Your assignment → Look below for the line holding "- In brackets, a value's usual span" and the line holding "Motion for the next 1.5". Repeat those two and everything between, exactly.

Provided material →
########################################

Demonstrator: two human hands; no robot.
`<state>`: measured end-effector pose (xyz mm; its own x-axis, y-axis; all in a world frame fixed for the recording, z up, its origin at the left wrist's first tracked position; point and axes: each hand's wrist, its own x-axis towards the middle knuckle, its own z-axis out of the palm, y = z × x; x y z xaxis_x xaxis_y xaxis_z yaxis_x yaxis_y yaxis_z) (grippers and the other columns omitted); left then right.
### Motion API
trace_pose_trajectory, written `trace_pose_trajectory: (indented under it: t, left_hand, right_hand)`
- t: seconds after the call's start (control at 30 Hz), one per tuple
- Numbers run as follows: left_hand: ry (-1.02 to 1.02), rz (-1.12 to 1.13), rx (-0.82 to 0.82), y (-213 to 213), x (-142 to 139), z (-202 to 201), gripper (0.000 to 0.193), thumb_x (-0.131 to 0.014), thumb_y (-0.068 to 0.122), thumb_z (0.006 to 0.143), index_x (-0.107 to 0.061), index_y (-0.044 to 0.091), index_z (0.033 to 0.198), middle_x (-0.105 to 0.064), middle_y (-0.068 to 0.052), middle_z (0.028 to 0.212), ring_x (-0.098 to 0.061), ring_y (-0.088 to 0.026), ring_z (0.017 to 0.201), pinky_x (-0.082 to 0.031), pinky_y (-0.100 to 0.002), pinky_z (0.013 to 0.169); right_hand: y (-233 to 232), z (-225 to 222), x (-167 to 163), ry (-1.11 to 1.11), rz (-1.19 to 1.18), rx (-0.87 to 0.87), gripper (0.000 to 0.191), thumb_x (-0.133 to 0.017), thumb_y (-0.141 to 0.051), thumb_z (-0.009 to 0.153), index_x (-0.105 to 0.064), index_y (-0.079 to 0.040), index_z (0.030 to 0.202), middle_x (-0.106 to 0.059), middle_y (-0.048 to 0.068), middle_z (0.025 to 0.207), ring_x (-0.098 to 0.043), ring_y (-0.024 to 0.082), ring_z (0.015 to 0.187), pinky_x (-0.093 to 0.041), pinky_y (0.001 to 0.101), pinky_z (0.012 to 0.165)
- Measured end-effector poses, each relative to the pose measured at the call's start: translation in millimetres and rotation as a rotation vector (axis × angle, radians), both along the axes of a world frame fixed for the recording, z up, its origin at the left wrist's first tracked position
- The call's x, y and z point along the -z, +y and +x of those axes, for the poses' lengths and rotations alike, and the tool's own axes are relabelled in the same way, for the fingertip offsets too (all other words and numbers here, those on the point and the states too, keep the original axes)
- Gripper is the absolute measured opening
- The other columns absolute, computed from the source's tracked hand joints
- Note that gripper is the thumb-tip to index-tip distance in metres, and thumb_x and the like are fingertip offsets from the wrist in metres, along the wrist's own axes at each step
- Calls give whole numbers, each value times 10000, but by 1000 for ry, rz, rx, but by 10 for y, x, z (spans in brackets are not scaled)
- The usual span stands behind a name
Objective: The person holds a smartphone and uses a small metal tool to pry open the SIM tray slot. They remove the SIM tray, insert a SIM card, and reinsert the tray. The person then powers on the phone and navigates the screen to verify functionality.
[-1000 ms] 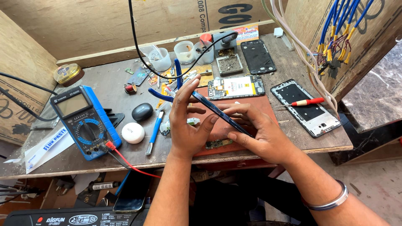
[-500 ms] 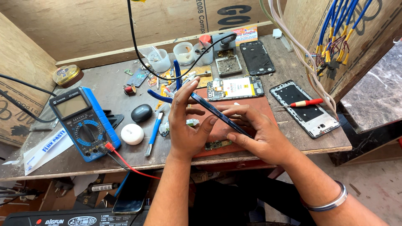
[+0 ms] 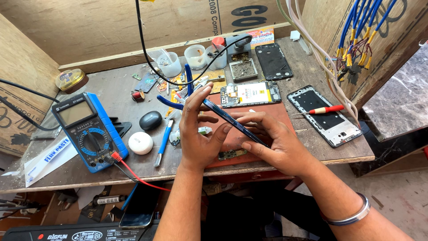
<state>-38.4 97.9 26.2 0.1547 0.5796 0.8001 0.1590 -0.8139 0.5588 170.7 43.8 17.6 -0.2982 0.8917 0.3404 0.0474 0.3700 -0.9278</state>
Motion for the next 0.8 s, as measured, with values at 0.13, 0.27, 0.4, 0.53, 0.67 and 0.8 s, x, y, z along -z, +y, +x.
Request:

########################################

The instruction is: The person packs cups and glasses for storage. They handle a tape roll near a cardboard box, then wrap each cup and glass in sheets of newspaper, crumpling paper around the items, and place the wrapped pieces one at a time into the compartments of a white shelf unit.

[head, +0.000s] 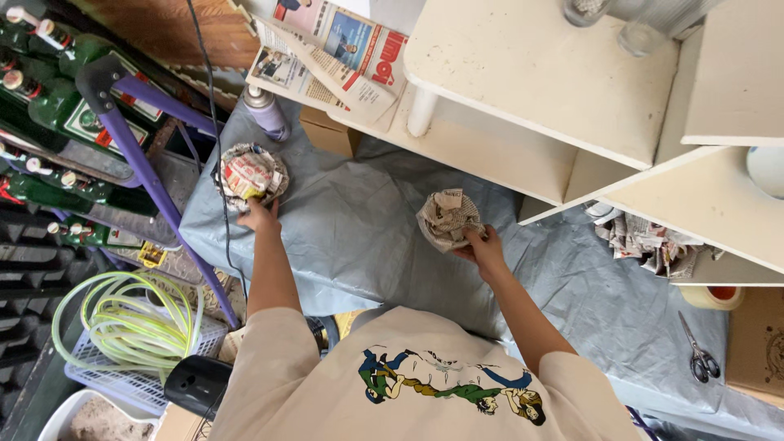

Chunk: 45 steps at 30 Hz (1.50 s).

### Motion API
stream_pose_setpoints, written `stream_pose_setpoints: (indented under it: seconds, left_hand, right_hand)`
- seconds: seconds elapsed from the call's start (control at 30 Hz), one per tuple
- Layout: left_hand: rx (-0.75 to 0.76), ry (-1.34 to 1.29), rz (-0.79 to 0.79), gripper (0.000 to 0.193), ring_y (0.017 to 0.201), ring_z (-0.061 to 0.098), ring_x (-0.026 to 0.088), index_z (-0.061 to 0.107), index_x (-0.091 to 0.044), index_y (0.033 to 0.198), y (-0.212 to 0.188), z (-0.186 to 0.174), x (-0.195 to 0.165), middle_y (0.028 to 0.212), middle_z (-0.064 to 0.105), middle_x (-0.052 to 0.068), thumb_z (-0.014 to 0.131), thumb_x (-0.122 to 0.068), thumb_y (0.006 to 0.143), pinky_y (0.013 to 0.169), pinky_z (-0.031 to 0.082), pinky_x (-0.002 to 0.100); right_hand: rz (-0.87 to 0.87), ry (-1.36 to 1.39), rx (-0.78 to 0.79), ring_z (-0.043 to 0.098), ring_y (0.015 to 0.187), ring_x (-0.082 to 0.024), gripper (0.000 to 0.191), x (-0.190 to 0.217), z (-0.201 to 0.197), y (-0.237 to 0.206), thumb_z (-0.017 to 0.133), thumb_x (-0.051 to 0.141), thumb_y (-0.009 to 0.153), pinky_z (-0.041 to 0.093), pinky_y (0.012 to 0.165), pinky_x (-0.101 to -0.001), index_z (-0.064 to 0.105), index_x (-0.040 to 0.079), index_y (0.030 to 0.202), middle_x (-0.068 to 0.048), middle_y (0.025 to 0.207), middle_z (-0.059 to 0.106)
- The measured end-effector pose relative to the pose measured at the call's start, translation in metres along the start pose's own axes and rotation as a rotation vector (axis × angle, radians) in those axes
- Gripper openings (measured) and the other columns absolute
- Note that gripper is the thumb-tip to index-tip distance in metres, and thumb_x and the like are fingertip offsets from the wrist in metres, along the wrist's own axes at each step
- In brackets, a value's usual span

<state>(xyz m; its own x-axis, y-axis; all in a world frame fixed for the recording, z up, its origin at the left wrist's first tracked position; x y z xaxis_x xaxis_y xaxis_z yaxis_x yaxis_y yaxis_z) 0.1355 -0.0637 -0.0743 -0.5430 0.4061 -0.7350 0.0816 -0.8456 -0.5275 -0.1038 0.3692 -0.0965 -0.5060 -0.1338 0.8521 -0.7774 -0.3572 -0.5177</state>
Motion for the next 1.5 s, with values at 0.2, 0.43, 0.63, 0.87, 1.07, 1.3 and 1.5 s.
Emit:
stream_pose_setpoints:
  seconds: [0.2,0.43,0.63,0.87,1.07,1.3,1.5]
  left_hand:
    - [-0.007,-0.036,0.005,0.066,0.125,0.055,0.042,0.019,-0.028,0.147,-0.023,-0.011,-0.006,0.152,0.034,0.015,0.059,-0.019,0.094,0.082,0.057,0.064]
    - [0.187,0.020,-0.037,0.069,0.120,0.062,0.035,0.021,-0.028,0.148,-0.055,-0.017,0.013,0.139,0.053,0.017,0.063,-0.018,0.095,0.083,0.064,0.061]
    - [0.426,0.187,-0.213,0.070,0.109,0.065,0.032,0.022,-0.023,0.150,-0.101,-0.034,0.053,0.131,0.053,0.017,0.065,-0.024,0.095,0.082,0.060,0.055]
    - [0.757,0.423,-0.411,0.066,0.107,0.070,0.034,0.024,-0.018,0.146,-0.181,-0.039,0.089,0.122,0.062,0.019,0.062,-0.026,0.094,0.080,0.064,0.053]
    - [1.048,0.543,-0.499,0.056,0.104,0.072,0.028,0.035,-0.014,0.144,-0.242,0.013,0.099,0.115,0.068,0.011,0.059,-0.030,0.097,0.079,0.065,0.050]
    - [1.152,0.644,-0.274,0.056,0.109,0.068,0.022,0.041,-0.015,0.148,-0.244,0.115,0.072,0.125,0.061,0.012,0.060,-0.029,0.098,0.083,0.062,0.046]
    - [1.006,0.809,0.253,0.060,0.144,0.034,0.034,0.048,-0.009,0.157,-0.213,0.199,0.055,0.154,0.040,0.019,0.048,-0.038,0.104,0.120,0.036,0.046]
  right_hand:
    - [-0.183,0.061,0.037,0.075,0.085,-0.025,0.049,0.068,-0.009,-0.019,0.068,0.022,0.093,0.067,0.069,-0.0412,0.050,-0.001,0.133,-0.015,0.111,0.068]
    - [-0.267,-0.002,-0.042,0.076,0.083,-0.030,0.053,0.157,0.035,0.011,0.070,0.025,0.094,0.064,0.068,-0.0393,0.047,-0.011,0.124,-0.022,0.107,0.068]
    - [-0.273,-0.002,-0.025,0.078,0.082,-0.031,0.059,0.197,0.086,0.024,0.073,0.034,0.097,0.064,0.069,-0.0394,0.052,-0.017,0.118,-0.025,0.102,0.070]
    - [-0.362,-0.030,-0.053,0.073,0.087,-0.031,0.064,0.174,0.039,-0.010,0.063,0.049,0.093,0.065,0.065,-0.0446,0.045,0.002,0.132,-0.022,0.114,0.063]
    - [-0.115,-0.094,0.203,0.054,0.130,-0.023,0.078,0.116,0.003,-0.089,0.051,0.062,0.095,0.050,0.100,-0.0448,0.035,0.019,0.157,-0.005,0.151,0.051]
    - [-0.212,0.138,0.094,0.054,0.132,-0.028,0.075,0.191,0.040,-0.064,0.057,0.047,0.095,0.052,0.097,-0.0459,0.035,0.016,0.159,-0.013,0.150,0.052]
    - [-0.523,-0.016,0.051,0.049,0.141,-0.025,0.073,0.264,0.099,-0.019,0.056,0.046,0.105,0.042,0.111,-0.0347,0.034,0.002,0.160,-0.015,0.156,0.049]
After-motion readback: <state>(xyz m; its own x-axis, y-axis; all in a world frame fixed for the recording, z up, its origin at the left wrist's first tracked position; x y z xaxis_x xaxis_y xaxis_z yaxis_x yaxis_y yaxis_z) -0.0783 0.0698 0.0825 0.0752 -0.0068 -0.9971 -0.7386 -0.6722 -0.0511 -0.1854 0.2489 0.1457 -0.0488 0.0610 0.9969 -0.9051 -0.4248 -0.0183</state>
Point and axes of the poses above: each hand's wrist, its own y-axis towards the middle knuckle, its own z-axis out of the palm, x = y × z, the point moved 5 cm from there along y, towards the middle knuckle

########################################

Written answer →
- In brackets, a value's usual span

<state>(xyz m; its own x-axis, y-axis; all in a world frame fixed for the recording, z up, its origin at the left wrist's first tracked position; x y z xaxis_x xaxis_y xaxis_z yaxis_x yaxis_y yaxis_z) 0.1355 -0.0637 -0.0743 -0.5430 0.4061 -0.7350 0.0816 -0.8456 -0.5275 -0.1038 0.3692 -0.0965 -0.5060 -0.1338 0.8521 -0.7774 -0.3572 -0.5177</state>
Motion for the next 1.5 s, with values at 0.2, 0.43, 0.63, 0.87, 1.07, 1.3 and 1.5 s.

The exercise is done, with nothing more to add.